Stockdale admits the brickbats stirred him up for last week’s two-try performance against Wales.

“To be honest, I’d say a lot of the criticism quite annoyed me because I felt a lot of it was quite unfair but, at the same time, it probably gave me a lot of good motivation.

“Reading a few tweets gets you a bit rattled up and prepared for the next week. A lot of them say you shouldn’t read stuff but I do. I read the good stuff and the bad stuff because the good stuff is nice, to see people saying nice things about you, and the bad stuff gives me a lot of motivation to prove people wrong. It was really important for me.

“I suppose to a certain extent I was surprised by maybe how much I got because there were a few things I felt weren’t my fault. But, at the same time, it was one of my poorer performances in an Ireland shirt and in sport you’re going to get people who aren’t happy with how you played and that’s fair enough.”

As to what the keyboard warriors were saying, Stockdale said, laughing: “I got a few very abusive messages mainly about the hair actually.

“That wasn’t the reason I got it cut,” he adds quickly. “I felt like a change, it actually had nothing to do with the rugby and what people were saying. I just kind of decided to.”

All of which explains Stockdale grabbing his crest and celebrating more animatedly than normally after scoring his first of two tries against Wales last Saturday. Akin to goals for strikers, wingers thrive on tries, and it also ended a barren run of seven games without a try for province and country, which included his faux pas against Leinster when not grounding the ball properly in the Heineken Champions Cup quarter-final.

Culture shock

"In fairness as a winger you want to be scoring tries and I hadn't scored I think since the Italy game in the Six Nations. It was important for me personally to get back on the score sheet. I have to give Andrew Conway a fair bit of credit for that one. I think that was pretty much his – fortunately I was there to finish it off. It was just nice to get over the whitewash again and get back on track."

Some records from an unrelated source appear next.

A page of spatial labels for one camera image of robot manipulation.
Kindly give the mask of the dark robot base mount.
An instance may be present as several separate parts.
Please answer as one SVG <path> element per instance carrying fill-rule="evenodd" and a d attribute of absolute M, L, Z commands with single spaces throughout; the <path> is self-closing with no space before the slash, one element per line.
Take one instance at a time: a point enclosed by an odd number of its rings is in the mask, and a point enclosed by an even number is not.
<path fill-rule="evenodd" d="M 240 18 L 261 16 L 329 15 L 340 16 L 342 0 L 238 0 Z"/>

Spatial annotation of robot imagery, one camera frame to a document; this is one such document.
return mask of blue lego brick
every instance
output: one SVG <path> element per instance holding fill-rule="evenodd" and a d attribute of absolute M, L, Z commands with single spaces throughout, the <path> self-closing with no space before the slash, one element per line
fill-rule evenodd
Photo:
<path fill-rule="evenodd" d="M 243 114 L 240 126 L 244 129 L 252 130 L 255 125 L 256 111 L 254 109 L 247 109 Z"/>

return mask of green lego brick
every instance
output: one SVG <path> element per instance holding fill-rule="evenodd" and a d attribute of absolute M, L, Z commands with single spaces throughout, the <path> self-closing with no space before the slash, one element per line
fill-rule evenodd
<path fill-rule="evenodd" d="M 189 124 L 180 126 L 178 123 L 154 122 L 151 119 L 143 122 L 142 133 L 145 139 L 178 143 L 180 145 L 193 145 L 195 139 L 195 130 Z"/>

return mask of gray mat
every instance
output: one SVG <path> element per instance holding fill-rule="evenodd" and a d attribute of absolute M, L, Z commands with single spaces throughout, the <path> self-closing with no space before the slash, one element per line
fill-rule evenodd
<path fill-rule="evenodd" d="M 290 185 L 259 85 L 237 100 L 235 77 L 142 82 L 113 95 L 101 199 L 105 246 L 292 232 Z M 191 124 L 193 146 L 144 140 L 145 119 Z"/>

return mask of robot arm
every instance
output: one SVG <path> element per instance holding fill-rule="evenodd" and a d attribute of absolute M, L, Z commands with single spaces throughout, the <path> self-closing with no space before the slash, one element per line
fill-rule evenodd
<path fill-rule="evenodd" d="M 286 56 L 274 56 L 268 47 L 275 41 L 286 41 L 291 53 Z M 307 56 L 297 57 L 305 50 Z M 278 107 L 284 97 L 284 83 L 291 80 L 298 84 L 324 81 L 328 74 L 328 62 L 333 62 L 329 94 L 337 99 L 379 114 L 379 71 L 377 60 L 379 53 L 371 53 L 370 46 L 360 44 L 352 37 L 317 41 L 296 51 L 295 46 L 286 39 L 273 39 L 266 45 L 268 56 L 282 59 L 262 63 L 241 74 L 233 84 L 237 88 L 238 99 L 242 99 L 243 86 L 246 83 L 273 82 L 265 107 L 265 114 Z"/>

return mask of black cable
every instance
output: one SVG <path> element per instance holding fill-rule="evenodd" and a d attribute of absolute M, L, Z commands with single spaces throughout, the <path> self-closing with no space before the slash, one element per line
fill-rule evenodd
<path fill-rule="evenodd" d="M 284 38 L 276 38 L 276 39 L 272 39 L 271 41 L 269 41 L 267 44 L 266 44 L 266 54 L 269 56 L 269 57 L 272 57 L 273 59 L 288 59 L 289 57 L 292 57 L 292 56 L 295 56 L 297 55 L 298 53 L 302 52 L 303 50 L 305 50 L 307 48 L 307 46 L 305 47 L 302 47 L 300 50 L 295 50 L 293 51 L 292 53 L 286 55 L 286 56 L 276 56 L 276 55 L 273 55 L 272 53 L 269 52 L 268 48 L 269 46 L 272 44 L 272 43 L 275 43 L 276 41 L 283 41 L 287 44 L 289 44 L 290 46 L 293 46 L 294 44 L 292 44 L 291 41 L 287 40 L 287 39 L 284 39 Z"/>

Stockdale credits Jason Cowman and Ciaran Ruddock for being in the shape of his life and, looking ahead to his first World Cup, recalled of the tour to Japan two years ago: "It was a huge culture shock for me. The first four or five days, I didn't really enjoy it that much because it was so different.

“But then after being there a week or so, I started to enjoy it. And then by the time we were leaving, I absolutely loved it. I am actually really looking forward to getting back.”

He has some memories of the 2007 World Cup, but the 2011 tournament “was the first time I watched every group match. I was getting up at like four in the morning to watch matches because it was over in New Zealand. I think the games were 4am, 7am, 11am, something like that. I was a zombie for about seven weeks. I remember watching every single game, being obsessed with it for a while.”

His standout memory was watching the Ireland-Australia pool game after playing for Wallace High School seconds against Blackrock. “Tommy [Bowe] got the intercept off Quade Cooper when he got chased down by James O’Connor.

“He intercepted it and we were watching it with the Blackrock lads in school and the entire place was just going crazy like ‘Go, go, go!’”

The relatively barren run over, and the spring back in his step, Stockdale can afford a little dig at his boyhood hero.

“I probably would have scored it,” he says with a grin.